One can defend Aristotle on friendship by
defending his metaphysical assumptions or by showing how his ethics does not
need them. But one cannot defend Aristotle as if modern philosophy did not
happen. Yet Pangle, if she intends to defend Aristotle on friendship, does
just this by cutting short the conversation at Bacon and by neglecting the
difficult metaphysics behind the Ethics.
Pangle writes for someone already
familiar with the conversation and inclined to do the hard work of listening to
what Aristotle and others have to say through their thick foreign accents.

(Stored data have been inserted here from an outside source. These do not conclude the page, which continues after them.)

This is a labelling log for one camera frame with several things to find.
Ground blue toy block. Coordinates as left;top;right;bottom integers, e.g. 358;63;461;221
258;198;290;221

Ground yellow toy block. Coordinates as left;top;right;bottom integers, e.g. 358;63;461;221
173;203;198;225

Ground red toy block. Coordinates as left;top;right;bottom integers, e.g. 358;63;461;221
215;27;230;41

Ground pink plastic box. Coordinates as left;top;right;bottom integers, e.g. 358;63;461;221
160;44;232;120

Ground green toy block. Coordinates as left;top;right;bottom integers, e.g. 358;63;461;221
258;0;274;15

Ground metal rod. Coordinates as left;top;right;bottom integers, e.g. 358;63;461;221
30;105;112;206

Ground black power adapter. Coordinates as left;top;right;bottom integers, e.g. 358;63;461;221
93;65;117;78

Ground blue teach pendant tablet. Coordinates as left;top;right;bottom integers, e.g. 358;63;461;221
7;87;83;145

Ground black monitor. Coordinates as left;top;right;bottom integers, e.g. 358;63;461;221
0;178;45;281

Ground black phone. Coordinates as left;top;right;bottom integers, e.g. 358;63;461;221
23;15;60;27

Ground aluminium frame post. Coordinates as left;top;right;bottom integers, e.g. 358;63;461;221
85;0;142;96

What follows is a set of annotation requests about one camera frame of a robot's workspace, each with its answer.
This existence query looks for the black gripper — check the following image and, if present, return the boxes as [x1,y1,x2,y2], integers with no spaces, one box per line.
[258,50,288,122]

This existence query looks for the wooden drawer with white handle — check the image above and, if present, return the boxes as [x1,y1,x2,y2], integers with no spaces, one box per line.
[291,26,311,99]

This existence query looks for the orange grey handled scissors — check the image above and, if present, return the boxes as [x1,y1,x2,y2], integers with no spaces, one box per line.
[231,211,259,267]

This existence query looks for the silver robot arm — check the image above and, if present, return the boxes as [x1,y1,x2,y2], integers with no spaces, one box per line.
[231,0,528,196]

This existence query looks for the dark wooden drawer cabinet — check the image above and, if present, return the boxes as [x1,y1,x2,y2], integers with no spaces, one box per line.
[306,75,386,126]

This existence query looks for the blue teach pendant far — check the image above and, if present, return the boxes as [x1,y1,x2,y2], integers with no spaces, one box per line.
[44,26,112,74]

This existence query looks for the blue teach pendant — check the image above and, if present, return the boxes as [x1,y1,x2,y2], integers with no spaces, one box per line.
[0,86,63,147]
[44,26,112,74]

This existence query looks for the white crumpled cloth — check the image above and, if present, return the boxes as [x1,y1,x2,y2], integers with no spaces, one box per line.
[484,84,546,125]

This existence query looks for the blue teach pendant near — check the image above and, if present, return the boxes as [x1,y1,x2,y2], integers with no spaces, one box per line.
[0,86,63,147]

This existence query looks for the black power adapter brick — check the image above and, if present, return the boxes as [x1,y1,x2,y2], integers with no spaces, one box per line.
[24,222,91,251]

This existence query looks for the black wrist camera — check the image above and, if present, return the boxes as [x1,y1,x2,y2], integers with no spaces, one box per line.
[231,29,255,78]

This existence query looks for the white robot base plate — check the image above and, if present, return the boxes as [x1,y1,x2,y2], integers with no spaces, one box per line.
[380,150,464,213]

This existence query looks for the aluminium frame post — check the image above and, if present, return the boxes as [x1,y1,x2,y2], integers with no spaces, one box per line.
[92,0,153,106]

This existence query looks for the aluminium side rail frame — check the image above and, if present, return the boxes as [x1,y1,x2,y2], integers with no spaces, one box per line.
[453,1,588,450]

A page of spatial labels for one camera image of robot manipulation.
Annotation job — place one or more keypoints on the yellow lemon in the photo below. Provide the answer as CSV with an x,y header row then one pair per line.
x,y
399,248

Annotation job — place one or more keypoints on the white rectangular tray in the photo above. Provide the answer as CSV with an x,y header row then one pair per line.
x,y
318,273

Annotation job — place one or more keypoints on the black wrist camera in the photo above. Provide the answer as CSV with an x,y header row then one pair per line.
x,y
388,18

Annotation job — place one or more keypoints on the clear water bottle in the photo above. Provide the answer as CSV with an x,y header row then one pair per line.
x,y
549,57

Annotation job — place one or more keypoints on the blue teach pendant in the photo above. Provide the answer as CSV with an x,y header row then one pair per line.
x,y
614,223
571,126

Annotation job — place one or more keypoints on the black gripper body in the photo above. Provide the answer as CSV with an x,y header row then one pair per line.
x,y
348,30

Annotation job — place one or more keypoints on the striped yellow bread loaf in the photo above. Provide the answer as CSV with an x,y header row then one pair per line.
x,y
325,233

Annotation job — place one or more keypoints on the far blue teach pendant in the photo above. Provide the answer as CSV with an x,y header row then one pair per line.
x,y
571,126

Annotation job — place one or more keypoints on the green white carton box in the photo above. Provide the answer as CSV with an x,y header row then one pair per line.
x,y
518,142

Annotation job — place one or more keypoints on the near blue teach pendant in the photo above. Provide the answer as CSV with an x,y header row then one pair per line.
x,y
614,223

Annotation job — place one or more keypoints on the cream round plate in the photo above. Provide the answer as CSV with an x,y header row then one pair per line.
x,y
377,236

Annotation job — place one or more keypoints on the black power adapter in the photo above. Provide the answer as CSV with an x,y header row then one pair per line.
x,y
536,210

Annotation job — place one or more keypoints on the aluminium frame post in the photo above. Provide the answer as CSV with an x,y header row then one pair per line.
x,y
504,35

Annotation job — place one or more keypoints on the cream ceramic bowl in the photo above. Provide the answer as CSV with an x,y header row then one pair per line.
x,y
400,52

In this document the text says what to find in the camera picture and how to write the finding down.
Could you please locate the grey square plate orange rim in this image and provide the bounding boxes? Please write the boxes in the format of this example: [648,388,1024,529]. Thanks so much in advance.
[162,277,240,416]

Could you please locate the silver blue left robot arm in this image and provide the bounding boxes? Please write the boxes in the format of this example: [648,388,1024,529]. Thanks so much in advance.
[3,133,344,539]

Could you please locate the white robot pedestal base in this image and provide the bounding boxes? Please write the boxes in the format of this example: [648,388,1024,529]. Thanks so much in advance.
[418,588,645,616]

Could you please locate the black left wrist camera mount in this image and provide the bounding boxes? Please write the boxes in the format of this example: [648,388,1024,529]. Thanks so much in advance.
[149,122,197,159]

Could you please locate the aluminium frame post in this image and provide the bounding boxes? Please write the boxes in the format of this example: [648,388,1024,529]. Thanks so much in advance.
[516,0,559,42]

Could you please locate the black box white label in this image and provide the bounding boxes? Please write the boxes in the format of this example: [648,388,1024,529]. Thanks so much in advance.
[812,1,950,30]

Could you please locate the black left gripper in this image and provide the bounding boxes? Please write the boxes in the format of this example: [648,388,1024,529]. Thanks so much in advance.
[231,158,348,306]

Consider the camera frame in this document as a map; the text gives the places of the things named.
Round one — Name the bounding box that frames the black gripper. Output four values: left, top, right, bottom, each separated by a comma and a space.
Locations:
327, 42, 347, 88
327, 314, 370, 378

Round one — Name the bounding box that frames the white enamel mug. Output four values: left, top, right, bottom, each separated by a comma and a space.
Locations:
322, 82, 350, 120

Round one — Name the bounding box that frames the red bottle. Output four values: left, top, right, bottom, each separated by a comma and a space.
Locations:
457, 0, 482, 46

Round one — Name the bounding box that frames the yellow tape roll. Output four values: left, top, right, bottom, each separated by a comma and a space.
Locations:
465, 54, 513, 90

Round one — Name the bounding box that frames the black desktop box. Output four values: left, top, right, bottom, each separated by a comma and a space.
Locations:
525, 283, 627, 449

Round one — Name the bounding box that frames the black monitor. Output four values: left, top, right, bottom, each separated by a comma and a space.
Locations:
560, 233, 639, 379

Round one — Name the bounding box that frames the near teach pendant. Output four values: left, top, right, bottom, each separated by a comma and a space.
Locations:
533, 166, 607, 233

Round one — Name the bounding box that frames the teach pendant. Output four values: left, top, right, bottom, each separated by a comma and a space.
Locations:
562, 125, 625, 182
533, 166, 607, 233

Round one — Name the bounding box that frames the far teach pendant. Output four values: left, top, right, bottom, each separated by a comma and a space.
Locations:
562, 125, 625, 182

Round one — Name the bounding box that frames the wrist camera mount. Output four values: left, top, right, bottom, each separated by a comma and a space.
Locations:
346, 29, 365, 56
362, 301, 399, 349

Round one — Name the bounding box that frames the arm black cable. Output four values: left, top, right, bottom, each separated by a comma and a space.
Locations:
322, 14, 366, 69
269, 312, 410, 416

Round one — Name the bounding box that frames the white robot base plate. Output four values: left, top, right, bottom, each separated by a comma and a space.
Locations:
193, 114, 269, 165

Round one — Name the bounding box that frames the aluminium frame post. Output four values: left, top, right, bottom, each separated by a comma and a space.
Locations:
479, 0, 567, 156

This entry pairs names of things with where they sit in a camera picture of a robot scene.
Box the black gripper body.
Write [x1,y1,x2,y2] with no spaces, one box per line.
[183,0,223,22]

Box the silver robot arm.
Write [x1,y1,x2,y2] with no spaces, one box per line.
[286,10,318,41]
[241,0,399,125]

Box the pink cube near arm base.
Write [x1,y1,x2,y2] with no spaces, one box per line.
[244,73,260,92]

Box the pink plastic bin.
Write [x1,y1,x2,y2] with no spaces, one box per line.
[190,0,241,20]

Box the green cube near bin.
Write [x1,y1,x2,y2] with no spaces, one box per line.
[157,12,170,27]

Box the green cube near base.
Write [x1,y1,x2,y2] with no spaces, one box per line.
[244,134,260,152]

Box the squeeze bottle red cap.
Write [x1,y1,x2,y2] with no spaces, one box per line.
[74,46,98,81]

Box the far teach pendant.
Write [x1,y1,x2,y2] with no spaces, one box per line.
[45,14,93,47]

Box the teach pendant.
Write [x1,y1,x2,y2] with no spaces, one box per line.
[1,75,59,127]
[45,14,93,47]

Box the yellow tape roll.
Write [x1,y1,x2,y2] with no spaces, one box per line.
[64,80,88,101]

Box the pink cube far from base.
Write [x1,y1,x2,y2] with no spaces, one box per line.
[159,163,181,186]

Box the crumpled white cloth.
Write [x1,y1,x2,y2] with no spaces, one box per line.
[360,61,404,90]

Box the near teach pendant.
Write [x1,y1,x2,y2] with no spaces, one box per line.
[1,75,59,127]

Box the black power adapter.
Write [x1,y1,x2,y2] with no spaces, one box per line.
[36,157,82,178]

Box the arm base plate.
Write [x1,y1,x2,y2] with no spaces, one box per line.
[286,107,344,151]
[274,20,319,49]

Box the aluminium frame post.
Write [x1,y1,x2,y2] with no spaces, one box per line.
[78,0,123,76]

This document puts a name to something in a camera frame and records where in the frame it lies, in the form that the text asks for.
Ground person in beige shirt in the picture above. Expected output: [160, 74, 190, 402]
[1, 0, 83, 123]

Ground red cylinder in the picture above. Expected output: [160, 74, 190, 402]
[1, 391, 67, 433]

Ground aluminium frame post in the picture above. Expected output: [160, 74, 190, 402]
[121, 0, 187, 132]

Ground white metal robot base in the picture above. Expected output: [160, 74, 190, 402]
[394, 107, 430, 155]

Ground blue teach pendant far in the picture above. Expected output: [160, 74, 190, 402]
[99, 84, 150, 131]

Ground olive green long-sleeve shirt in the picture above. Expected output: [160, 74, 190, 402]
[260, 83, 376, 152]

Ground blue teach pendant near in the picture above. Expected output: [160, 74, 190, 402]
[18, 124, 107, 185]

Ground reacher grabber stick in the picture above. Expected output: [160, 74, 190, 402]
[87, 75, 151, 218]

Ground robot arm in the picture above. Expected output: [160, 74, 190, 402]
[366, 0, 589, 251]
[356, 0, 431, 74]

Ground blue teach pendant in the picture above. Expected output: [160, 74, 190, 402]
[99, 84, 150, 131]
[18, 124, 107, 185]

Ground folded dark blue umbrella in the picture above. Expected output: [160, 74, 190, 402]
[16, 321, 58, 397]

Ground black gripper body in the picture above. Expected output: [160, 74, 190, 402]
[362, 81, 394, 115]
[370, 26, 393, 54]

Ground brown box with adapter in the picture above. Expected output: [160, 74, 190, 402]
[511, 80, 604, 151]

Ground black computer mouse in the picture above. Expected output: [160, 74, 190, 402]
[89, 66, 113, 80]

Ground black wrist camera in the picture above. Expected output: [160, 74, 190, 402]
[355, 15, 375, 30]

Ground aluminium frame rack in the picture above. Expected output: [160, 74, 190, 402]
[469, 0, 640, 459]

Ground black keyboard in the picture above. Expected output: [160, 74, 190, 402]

This book repays the attention of such a reader. A general reader, however,
interested in reflecting the nature and value of friendship should begin with a
book like Allan Bloom’s Love and Friendship (Simon and Schuster), or
better, with Plato’s dialogues Lysis and Symposium and with Aristotle’s
Ethics in a student edition like Terence Irwin’s (Hackett).
© 2003 G. T. Smith
G.
T. Smith, Ph.D., teaches philosophy and Greek at Patrick
Henry College in Purcellville, Virginia. He has given papers on the metaphysics
of Plato, Aristotle, and Thomas Aquinas. Currently, he is working on a book on
the commonality of Plato and Aristotle.